Lors des débats parlementaires, les promoteurs du texte se sont contentés de renvoyer à la jurisprudence quant à ces questions. L'article 15 de la loi prévoit par ailleurs que les conditions d'application de la loi sont fixées par décrets en Conseil d'Etat.
On a vu plus haut que la loi est également silencieuse sur la garantie contre les risques d'atteintes à la vie privée résultant de l'enregistrement du PACS ou sur la protection des droits des créanciers.

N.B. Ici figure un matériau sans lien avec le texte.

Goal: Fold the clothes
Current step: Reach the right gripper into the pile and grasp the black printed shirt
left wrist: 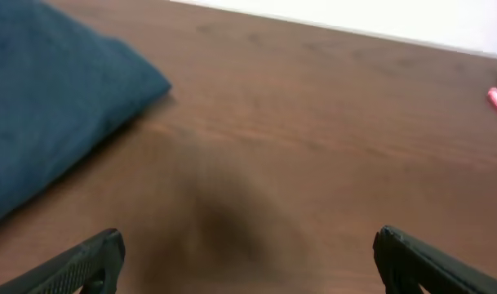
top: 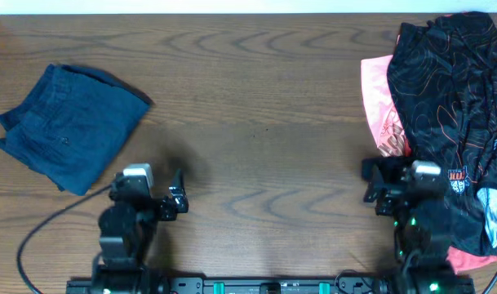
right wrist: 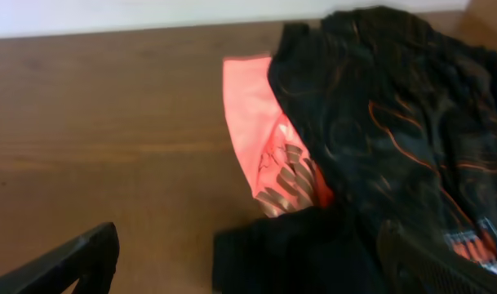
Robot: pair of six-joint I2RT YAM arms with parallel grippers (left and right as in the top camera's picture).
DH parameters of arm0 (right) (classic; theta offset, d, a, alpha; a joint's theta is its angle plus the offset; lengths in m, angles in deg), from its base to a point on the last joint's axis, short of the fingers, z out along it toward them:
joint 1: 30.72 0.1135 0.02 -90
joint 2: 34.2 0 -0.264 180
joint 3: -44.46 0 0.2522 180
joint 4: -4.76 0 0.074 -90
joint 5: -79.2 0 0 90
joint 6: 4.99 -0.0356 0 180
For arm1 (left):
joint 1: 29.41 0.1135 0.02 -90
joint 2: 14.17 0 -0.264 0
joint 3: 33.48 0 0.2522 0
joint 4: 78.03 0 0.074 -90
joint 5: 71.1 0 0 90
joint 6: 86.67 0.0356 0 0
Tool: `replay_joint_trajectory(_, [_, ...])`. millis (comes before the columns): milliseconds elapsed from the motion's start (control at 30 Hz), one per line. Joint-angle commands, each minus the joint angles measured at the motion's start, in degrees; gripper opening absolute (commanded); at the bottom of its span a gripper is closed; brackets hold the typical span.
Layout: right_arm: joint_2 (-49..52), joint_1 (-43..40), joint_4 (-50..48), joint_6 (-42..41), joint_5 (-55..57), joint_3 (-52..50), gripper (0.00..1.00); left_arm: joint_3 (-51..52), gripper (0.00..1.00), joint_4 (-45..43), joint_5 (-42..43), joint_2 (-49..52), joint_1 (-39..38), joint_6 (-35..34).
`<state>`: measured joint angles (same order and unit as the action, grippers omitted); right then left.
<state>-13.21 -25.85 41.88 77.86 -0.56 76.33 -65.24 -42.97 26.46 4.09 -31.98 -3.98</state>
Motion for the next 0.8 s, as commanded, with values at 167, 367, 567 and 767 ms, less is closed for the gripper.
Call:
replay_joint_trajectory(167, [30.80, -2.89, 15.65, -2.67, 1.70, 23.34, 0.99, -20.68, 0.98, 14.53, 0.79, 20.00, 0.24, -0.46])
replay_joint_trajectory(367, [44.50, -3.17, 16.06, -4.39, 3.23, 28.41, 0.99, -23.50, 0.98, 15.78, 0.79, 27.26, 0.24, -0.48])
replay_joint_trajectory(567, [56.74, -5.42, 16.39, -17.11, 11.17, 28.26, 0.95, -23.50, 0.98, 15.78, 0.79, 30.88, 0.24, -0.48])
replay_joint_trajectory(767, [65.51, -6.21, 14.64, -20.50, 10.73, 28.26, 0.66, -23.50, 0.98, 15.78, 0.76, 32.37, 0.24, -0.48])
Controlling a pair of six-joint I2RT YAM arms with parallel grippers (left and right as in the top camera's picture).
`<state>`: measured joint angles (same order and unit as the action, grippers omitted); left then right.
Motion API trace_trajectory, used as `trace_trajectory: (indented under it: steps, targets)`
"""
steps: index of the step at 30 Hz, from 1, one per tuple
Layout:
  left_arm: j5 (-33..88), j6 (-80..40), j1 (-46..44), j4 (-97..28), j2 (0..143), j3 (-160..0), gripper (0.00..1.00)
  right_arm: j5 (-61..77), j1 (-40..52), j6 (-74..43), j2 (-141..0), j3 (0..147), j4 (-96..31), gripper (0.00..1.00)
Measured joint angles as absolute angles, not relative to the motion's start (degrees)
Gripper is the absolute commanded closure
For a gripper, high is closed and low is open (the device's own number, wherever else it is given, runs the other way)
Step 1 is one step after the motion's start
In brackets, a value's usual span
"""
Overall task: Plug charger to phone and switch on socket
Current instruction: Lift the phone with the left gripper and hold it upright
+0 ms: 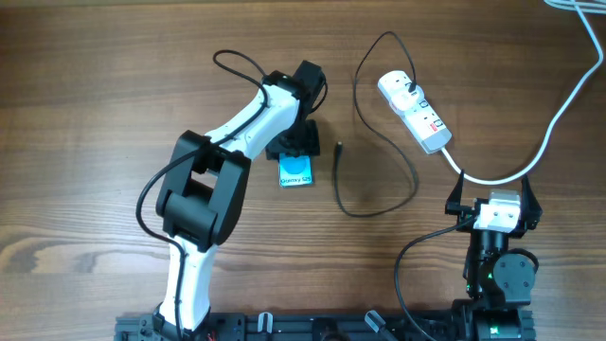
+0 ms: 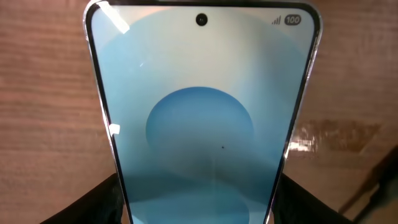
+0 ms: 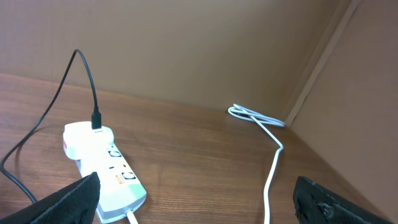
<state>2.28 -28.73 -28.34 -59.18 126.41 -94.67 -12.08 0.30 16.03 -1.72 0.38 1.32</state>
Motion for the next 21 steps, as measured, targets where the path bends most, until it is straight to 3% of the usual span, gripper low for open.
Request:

En outre, elle ignore totalement la situation des enfants du couple, ne comportant aucune disposition sur la filiation, l'autorité parentale, l'adoption ou la procréation médicalement assistée, questions qui ont pourtant été largement abordées lors des débats parlementaires.
Or il apparaît que le législateur ne peut, sans méconnaître l'étendue de ses compétences, abandonner au juge ou au pouvoir réglementaire le soin de décider d'éléments aussi essentiels. La loi doit donc être déclarée non conforme à la Constitution.
Pour tous ses motifs, et pour tout autre qu'il plairait à votre Conseil de soulever, les sénateurs signataires de la présente saisine, considérant que les dispositions critiquées sont inséparables de l'ensemble du texte, demandent que la loi relative au pacte civil de solidarité soit déclarée non conforme à la Constitution.